Assignment:
Look for the line that has "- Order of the" in the material below; please repeat it and every line after it, exactly, up to and including the line that has "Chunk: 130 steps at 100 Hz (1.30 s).", and nothing else.
[[ Input data, beginning ]]
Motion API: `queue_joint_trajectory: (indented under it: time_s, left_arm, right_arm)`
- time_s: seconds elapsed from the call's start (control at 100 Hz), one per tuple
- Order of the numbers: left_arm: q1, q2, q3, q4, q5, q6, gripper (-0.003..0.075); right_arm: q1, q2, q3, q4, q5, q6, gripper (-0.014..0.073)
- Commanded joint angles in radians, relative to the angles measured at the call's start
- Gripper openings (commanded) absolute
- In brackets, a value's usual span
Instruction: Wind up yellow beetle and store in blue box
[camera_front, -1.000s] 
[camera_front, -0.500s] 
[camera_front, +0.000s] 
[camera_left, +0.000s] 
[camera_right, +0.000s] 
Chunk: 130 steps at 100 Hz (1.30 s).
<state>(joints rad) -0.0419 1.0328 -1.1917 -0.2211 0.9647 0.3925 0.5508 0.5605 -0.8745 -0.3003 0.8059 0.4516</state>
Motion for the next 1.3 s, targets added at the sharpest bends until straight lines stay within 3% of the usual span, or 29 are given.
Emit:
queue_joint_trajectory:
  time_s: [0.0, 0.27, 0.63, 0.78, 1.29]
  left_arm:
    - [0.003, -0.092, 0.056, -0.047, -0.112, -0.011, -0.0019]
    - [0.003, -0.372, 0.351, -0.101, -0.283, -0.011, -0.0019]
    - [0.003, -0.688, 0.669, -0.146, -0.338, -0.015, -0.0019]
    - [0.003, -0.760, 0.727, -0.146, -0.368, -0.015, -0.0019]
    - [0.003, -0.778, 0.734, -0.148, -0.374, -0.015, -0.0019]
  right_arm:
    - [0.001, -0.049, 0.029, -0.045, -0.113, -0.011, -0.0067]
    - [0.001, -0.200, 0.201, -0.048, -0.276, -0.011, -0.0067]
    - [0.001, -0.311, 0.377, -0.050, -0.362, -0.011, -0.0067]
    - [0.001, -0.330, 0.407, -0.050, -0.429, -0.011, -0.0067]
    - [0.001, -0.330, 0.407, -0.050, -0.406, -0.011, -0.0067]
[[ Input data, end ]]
Task result:
- Order of the numbers: left_arm: q1, q2, q3, q4, q5, q6, gripper (-0.003..0.075); right_arm: q1, q2, q3, q4, q5, q6, gripper (-0.014..0.073)
- Commanded joint angles in radians, relative to the angles measured at the call's start
- Gripper openings (commanded) absolute
- In brackets, a value's usual span
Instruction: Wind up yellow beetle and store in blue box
[camera_front, -1.000s] 
[camera_front, -0.500s] 
[camera_front, +0.000s] 
[camera_left, +0.000s] 
[camera_right, +0.000s] 
Chunk: 130 steps at 100 Hz (1.30 s).

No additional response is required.